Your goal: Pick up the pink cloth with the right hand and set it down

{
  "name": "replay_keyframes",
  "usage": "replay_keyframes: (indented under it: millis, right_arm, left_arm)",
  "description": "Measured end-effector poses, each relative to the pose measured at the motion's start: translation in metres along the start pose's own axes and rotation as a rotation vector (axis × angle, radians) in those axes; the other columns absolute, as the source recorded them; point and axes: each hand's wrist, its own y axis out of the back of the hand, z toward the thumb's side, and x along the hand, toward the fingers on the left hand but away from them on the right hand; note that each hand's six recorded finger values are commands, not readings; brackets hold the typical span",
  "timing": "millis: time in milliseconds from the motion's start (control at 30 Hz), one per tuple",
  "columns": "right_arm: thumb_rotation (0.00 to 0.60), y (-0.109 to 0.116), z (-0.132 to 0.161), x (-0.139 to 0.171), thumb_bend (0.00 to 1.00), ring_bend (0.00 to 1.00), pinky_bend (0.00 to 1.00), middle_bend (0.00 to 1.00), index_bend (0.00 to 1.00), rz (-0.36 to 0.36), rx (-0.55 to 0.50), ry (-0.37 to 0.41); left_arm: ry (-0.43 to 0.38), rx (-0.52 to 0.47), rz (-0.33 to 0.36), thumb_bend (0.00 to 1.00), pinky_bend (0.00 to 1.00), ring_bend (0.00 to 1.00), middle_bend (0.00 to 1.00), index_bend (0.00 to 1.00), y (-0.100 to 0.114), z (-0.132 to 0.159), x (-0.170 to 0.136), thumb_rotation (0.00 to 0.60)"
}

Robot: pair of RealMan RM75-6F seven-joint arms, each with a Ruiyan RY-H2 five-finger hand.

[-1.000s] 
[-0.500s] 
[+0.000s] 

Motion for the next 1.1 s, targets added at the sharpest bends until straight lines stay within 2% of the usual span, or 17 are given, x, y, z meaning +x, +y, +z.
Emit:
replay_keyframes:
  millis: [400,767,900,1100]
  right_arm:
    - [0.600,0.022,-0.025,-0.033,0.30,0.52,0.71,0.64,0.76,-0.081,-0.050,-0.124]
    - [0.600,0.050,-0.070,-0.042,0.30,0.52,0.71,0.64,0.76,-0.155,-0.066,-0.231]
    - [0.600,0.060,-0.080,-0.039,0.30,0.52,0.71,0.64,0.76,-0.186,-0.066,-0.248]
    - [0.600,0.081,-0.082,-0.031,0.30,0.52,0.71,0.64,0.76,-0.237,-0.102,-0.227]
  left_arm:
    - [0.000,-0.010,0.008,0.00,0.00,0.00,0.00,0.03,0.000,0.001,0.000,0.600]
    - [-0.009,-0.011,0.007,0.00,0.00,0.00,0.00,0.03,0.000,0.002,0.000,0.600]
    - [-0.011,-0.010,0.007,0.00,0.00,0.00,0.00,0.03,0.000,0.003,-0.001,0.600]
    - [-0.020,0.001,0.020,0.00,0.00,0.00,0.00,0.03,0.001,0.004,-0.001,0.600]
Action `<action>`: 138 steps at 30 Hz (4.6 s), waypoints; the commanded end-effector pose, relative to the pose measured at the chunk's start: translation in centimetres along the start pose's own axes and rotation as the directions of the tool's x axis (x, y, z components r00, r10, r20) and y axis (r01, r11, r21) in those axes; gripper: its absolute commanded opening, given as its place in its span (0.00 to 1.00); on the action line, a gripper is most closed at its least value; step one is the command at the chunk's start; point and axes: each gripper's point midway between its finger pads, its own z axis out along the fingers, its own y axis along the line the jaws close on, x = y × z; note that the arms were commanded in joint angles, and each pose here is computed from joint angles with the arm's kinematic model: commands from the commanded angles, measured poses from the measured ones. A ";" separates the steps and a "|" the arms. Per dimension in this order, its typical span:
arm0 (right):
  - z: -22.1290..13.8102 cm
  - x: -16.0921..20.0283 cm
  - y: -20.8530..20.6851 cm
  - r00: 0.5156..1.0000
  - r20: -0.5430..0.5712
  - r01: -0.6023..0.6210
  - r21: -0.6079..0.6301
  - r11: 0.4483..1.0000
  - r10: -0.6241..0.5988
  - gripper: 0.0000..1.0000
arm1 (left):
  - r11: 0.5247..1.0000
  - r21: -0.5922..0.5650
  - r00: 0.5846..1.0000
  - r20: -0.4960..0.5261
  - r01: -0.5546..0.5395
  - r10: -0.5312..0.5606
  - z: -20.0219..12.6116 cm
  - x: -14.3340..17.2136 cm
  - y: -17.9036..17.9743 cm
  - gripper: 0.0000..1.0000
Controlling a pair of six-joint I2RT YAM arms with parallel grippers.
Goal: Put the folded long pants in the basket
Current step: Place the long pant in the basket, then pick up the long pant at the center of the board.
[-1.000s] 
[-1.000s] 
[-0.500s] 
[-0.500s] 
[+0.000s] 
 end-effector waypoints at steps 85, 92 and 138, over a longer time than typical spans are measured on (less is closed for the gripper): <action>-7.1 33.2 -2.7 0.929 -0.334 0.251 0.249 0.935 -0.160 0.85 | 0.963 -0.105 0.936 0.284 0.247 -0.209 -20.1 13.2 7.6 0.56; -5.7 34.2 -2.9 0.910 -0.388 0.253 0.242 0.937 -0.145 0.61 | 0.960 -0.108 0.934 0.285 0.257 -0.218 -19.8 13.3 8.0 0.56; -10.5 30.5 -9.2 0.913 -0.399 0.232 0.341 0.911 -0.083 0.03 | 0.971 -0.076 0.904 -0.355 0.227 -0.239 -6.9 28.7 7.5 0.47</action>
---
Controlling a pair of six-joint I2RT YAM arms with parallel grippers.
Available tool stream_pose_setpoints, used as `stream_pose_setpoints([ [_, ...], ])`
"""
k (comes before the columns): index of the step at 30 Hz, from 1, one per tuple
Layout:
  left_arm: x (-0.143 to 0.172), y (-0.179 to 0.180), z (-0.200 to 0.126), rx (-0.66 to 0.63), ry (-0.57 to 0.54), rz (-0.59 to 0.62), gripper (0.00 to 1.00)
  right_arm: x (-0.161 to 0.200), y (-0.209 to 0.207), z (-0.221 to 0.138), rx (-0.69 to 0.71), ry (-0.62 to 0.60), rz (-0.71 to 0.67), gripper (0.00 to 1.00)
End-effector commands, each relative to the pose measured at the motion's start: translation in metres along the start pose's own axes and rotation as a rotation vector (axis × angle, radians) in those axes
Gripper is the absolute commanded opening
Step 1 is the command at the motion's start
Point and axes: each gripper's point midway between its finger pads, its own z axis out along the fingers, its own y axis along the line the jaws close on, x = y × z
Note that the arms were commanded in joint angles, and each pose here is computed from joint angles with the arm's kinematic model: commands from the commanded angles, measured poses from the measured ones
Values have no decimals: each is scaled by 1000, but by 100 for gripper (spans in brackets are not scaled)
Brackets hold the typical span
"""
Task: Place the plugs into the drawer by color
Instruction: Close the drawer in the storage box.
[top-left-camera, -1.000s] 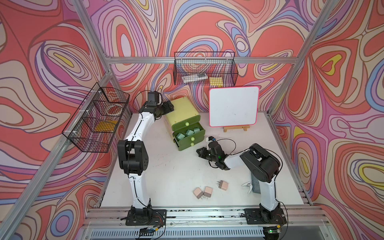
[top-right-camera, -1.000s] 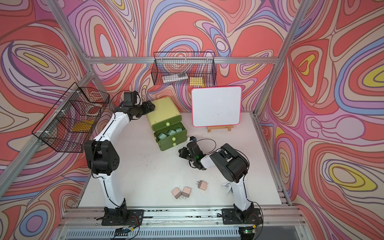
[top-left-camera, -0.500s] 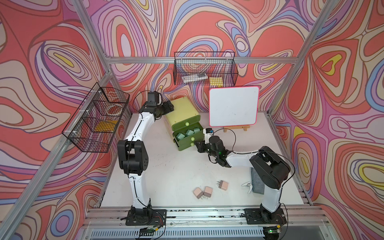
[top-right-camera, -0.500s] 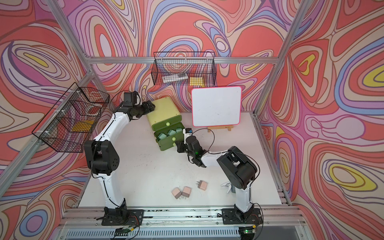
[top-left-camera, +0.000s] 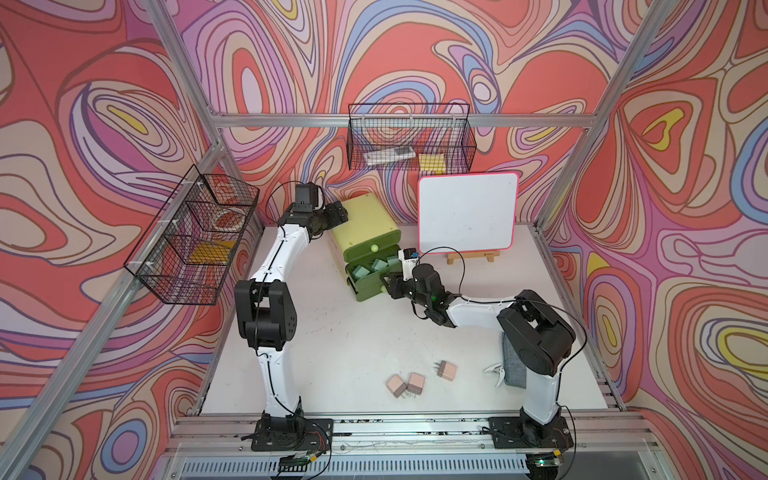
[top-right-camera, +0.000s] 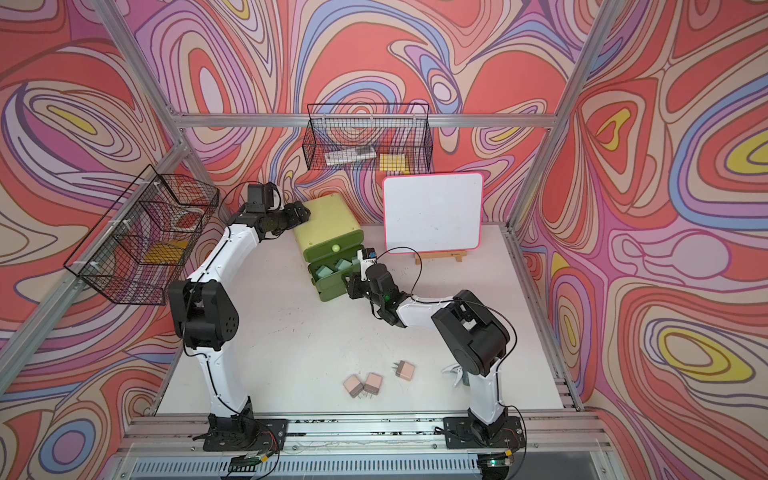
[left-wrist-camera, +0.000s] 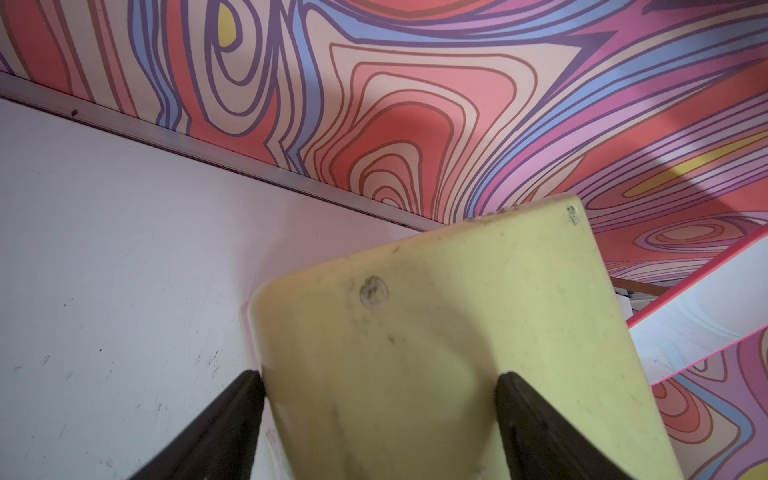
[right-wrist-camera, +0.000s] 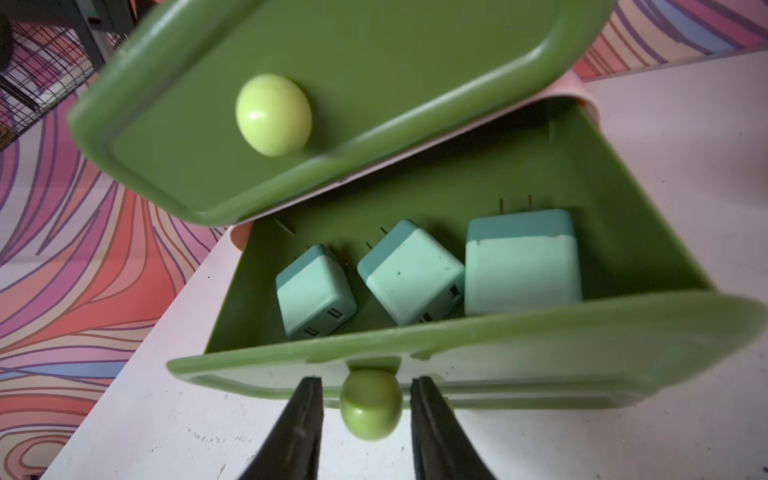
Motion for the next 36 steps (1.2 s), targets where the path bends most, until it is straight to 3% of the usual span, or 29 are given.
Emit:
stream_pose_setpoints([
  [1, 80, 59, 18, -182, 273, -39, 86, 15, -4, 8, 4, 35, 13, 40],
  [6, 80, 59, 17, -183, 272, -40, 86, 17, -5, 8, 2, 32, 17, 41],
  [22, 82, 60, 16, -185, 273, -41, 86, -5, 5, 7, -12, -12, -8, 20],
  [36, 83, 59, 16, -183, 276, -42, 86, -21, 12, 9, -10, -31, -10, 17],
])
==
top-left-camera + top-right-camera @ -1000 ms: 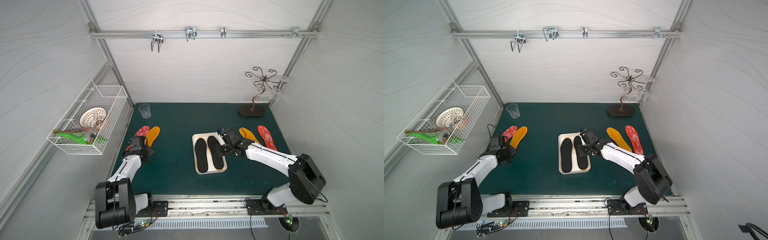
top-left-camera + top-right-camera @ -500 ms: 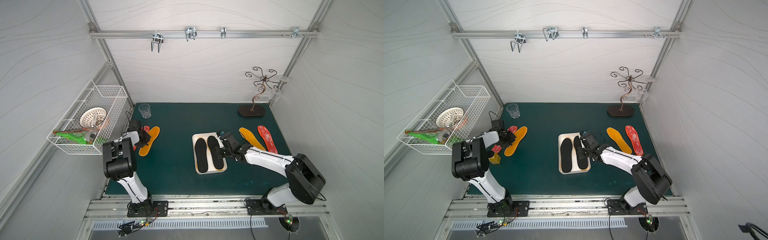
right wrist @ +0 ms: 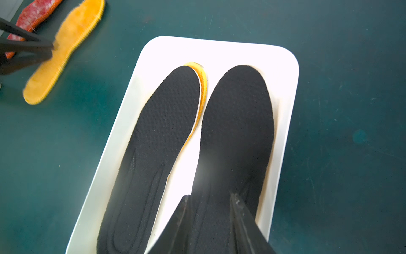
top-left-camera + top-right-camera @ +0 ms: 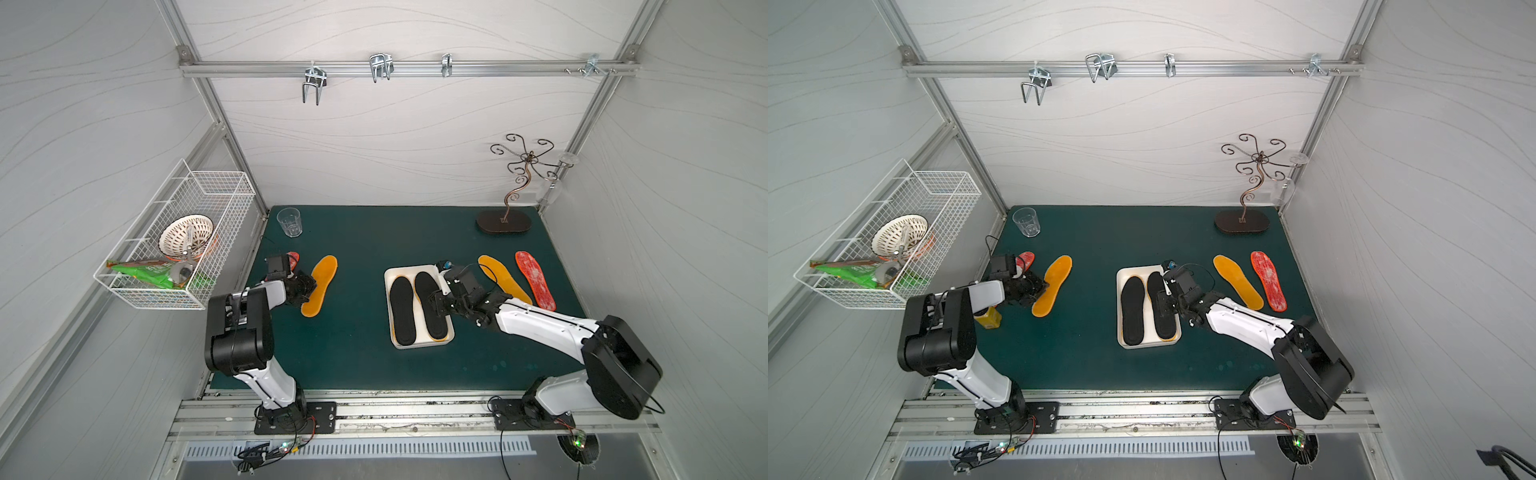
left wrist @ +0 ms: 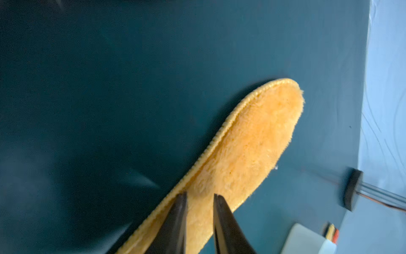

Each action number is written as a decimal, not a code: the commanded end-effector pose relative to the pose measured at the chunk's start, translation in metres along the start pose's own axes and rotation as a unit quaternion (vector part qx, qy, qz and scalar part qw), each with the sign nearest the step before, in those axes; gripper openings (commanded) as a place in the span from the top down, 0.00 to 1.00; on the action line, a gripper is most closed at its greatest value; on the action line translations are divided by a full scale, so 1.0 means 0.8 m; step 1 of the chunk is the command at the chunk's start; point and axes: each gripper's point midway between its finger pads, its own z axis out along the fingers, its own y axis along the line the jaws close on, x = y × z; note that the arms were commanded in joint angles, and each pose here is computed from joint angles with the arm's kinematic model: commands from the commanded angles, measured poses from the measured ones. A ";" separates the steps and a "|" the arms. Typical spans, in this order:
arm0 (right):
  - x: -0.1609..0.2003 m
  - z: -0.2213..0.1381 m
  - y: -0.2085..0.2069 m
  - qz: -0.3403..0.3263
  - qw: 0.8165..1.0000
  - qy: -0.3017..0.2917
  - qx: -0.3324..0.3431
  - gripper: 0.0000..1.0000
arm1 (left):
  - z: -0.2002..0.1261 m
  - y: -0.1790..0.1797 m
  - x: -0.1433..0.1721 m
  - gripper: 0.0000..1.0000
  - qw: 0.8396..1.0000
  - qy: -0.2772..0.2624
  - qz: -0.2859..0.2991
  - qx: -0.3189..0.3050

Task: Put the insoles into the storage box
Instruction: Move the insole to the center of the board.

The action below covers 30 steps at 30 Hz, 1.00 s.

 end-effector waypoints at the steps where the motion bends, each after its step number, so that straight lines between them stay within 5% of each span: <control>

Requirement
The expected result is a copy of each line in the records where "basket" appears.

Response to this task
Goal: Put the folded long pants in the basket
Current step: Place the long pant in the basket, then pick up the long pant at the center of the board.

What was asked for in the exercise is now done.